American job growth impacted by outdated mineral permitting process
May 02, 2012
The Oregonian reported this week on the decrease in mining inve...
The 1849 gold rush, sparked by the discovery of a large gold nuggest in California’s American River, shined a bright light on a lucrative minerals mining industry. As a result, the historic Armador County in California saw many miners over the next 100 years, but closed the doors of their last mine in 1958.
The area was largely dormant until 1998 when Armador County supervisors approved the new Lincoln Gold Mine project. Unfortunately, it took 14 years and more than 40 reviews and permits from different state and federal agencies to get the project underway. It’s no wonder that mining investors largely avoid the United States. Who can afford to wait that long?
he fact that the United States saw three different presidents hold office in the time it took for Sutter Gold Mine Inc. to navigate the complex and outdated permitting process should be a red flag.

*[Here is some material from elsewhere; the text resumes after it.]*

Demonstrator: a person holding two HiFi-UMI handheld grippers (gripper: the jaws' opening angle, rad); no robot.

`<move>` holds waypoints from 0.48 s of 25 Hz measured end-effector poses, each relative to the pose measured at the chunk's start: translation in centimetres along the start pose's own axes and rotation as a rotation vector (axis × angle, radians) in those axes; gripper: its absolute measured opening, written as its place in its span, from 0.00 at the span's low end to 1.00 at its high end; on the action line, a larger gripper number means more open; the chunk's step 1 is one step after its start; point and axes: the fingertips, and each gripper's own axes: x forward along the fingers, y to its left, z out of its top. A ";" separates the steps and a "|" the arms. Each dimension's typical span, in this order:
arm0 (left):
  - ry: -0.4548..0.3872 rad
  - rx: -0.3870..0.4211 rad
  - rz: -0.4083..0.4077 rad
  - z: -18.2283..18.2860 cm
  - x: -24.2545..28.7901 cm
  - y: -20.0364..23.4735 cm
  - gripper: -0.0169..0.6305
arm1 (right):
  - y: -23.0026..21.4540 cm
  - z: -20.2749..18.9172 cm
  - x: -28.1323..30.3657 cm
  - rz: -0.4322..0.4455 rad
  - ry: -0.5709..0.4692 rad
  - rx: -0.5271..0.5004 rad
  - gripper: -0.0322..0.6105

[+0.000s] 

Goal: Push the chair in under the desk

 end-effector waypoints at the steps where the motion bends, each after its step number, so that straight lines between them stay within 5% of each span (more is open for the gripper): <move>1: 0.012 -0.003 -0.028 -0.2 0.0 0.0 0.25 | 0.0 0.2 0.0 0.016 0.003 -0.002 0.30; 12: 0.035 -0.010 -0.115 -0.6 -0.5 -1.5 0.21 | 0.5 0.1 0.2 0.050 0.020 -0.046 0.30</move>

In 2012, Australia and Canada were ranked the best places to invest in minerals mining. Both countries have environmental laws for mining that are similar to U.S. regulations, but have permitting timelines of approximately two years—compared to seven to 10 years (or 14, in Lincoln Gold Mine’s case) in the United States.
In recent years, countries with more efficient permitting strategies attracted 5 to 9 percent more worldwide minerals exploration dollars. Supporting legislation that would reduce permitting delays while maintaining strict environmental safeguards will attract investors in U.S. mining and see our nation benefit from the jobs, economic growth and security minerals can provide.